The purpose of the rule that the government may not hold discussions with only one bidder is “to prevent a bidder from gaining an unfair advantage over its competitors by making its bid more favorable to the government in a context where the other bidders have no opportunity to do so. The government contends that the [communications] in question did not constitute discussions, but rather were “clarifications.”

In order to construe the meaning of the terms “discussion” and “minor clarification” in the statute, we begin with an analysis of the language of the statute itself. If the statutory language is plain and unambiguous, then it controls, and we may not look to the agency regulation for further guidance. Because neither 41 U.S.C. § 253b nor 10 U.S.C. § 2305 defines the terms “minor clarification” or “discussion,” we assume that the terms have their ordinary, established meaning, for which we may consult dictionaries. The relevant dictionary definitions are as follows. “Discussion” is defined as, “consideration of a question in open usu. informal debate: argument for the sake of arriving at truth or clearing up difficulties.” Webster’s 3d International Dictionary 648 (1968) (“Webster’s”). Webster’s defines “to clarify” in the relevant sense alternatively as, “to free (the mind or understanding) of confusion, doubt, or uncertainty”; “to explain clearly: make understandable”; and “to make less complex or less ambiguous: put in order.” Id. at 415. Webster’s defines “minor” in the relevant sense alternatively as, “1 a: inferior in importance: comparatively unimportant: lower in standing or reputation than others of the same kind….b: being the less important of two things.” Id. at 1439.

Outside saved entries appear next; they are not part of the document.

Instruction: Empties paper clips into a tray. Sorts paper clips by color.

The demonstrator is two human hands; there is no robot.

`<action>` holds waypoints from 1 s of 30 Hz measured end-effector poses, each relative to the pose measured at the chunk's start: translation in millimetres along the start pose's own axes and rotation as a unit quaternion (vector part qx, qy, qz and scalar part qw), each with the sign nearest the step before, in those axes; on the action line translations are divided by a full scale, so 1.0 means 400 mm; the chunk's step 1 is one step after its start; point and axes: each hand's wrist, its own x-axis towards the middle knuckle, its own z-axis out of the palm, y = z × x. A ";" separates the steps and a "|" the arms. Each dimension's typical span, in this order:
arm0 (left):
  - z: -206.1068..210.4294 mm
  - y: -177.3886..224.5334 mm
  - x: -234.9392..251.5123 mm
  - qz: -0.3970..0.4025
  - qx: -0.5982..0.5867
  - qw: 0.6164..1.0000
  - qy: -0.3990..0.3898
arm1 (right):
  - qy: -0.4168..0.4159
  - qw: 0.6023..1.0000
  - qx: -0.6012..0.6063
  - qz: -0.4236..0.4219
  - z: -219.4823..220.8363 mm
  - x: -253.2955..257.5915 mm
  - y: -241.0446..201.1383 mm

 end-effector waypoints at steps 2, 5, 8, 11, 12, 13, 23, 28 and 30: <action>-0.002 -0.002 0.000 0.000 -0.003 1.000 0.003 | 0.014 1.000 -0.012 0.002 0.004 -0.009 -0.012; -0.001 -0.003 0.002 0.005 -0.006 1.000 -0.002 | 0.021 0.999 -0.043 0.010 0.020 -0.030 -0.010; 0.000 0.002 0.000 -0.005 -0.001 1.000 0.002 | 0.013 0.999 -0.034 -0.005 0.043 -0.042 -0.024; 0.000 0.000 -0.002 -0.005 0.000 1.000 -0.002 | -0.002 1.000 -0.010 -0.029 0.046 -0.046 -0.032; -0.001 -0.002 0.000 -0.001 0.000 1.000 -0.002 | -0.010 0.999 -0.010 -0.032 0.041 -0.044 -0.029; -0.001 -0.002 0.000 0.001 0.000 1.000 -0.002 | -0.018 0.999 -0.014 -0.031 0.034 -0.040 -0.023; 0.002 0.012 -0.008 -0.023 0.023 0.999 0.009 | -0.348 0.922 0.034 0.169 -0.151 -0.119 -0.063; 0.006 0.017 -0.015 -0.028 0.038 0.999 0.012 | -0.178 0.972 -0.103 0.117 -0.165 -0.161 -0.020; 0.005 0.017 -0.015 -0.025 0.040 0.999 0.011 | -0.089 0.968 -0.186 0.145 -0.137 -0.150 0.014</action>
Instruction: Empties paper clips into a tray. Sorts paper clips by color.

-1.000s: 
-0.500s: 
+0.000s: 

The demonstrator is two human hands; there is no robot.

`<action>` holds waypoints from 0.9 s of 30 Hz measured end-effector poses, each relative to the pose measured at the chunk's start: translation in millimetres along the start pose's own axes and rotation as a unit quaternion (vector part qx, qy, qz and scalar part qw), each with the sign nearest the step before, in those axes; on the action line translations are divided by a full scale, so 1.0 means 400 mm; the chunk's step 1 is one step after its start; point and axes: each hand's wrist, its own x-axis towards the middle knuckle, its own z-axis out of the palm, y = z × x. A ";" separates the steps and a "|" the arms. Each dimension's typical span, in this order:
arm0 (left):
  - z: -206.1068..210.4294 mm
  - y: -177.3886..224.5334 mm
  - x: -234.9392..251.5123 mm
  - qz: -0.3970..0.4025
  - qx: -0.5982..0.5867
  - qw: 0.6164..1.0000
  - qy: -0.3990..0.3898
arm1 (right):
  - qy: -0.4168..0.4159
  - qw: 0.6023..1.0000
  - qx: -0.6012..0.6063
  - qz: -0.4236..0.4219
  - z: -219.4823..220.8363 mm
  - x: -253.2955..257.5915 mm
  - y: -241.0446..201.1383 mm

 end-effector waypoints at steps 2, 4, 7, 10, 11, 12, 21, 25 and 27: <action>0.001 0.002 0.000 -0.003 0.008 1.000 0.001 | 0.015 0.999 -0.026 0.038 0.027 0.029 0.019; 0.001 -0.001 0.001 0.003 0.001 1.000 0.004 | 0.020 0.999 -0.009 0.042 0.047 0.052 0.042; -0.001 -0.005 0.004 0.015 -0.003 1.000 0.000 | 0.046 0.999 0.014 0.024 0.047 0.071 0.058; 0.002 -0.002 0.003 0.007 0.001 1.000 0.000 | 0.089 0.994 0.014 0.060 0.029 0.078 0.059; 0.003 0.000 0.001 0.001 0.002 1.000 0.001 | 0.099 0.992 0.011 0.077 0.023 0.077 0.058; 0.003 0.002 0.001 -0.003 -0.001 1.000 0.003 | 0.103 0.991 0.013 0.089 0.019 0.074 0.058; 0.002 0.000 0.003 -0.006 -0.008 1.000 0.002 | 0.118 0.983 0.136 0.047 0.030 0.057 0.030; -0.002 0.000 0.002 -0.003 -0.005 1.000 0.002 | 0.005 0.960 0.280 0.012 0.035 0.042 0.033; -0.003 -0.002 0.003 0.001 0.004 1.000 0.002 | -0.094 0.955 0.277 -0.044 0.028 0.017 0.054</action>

Although these definitions make clear that “discussions” are more substantial communications than “minor clarifications,” none of these various definitions serves to illuminate with any precision which specific exchanges of information constitute “discussions,” and which exchanges constitute “minor clarifications.” “The existence of alternative dictionary definitions of [a term],” or the failure of dictionary definitions to provide a plain and unambiguous meaning of statutory language, “indicates that the statute is open to interpretation….” In such a case, we must defer to a properly promulgated regulation, if it is “based on a permissible construction of the statute.”

Under the new regulation, 48 C.F.R. § 15.306, “clarifications” are defined as “limited exchanges, between the Government and offerors, that may occur when award without discussions is contemplated.” 48 C.F.R. § 15.306(a) (2002). The regulation further provides examples of clarifications:

If award will be made without conducting discussions, offerors may be given the opportunity to clarify certain aspects of proposals (e.g., the relevance of an offeror’s past performance information and adverse past performance information to which the offeror has not previously had an opportunity to respond) or to resolve minor or clerical errors.

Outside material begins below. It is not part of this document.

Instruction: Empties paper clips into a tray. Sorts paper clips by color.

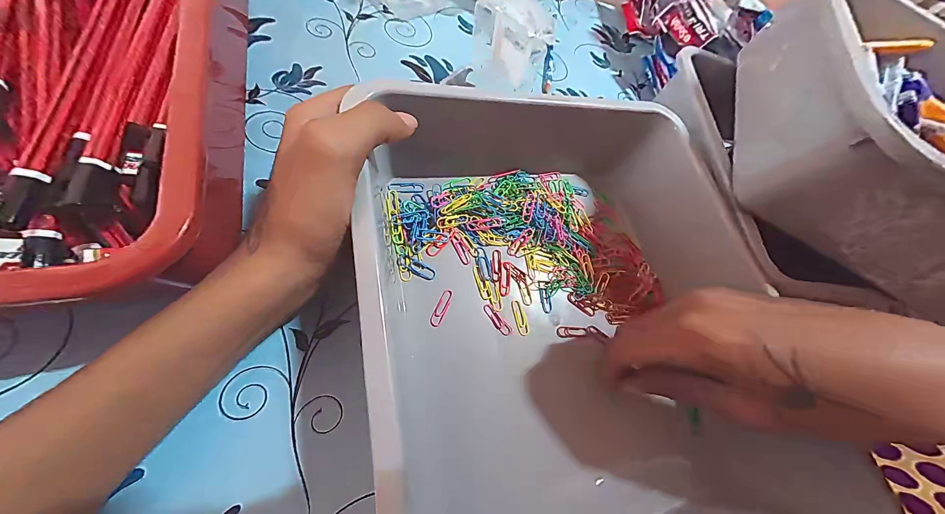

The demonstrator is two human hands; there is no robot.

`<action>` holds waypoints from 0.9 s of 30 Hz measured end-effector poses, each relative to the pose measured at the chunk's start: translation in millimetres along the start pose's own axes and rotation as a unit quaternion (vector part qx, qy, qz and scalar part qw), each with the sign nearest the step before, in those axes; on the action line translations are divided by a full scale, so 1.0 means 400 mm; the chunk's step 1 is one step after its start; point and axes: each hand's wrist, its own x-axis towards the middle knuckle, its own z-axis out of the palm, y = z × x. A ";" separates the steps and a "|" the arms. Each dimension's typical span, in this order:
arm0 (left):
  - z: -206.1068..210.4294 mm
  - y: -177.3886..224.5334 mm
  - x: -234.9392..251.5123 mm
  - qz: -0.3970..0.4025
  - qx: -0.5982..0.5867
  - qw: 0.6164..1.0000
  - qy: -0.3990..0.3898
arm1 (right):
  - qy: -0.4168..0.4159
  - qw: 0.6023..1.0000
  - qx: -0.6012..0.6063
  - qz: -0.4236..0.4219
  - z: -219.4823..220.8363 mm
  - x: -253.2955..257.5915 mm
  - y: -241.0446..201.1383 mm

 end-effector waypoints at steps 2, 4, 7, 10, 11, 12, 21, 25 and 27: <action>0.000 0.000 0.000 -0.001 0.008 1.000 -0.002 | -0.124 0.992 0.012 0.022 -0.031 -0.027 -0.015; 0.001 0.001 0.001 -0.006 0.005 1.000 -0.003 | -0.162 0.985 0.007 0.053 -0.046 -0.041 -0.038; 0.001 -0.001 0.001 -0.006 0.005 1.000 -0.001 | 0.041 0.987 -0.153 0.039 -0.012 -0.020 -0.051; 0.002 0.001 0.001 -0.008 0.009 1.000 0.000 | 0.158 0.950 -0.256 0.086 0.006 0.032 -0.037; 0.002 0.003 0.000 -0.007 0.012 1.000 0.002 | 0.164 0.945 -0.264 0.101 0.007 0.045 -0.028; 0.002 0.003 0.000 -0.006 0.011 1.000 0.001 | 0.162 0.943 -0.269 0.115 0.009 0.057 -0.018; 0.002 0.002 0.002 -0.012 -0.024 1.000 -0.012 | 0.205 0.948 -0.214 0.116 -0.029 0.033 -0.003; 0.002 0.002 0.002 -0.014 -0.015 1.000 -0.007 | 0.201 0.964 -0.156 0.078 -0.042 0.000 -0.011; 0.004 0.005 -0.001 -0.019 -0.010 1.000 -0.001 | 0.194 0.971 -0.113 0.086 -0.046 -0.004 -0.016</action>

48 C.F.R. § 15.306(a)(2) (2002) (emphasis added).

In contrast, under the regulation, “discussions” involve “negotiations”: “When negotiations are conducted in a competitive acquisition, they take place after establishment of the competitive range and are called discussions.” 48 C.F.R. § 15.306(d) (2002). Because discussions involve negotiations, they may include “bargaining,” which “includes persuasion, alteration of assumptions and positions, give-and-take, and may apply to price, schedule, technical requirements, type of contract, or other terms of a proposed contract.” Id. And unlike clarifications, discussions “are undertaken with the intent of allowing the offeror to revise its proposal.” Id. Also unlike clarifications, discussions take place after the government has established a “competitive range” of the most highly rated proposals. 48 C.F.R. § 15.306(c) (2002). Discussions need only be held with each offeror within the competitive range. 48 C.F.R. § 15.306(d)(1) (2002).

The stated purpose of the 1997 amendments to section 15 of the regulations was to “provide for empowerment and flexibility” and “shift from rigid rules to guiding principles.” 62 Fed. Reg. 51,225 (Sept. 30, 1997). Specifically, the new regulations were intended to “[s]upport [] more open exchanges between the Government and industry, allowing industry to better understand the requirement [sic] and the Government to better understand industry proposals.” Id. at 51,224. The order adopting the new regulations stated that: We drafted the rule to allow as much free exchange of information between offerors and the Government as possible, while still permitting award without discussions and complying with applicable statutes…. This policy is expected to help offerors, especially small entities that may not be familiar with proposal preparation, by permitting easy clarification of limited aspects of their proposals.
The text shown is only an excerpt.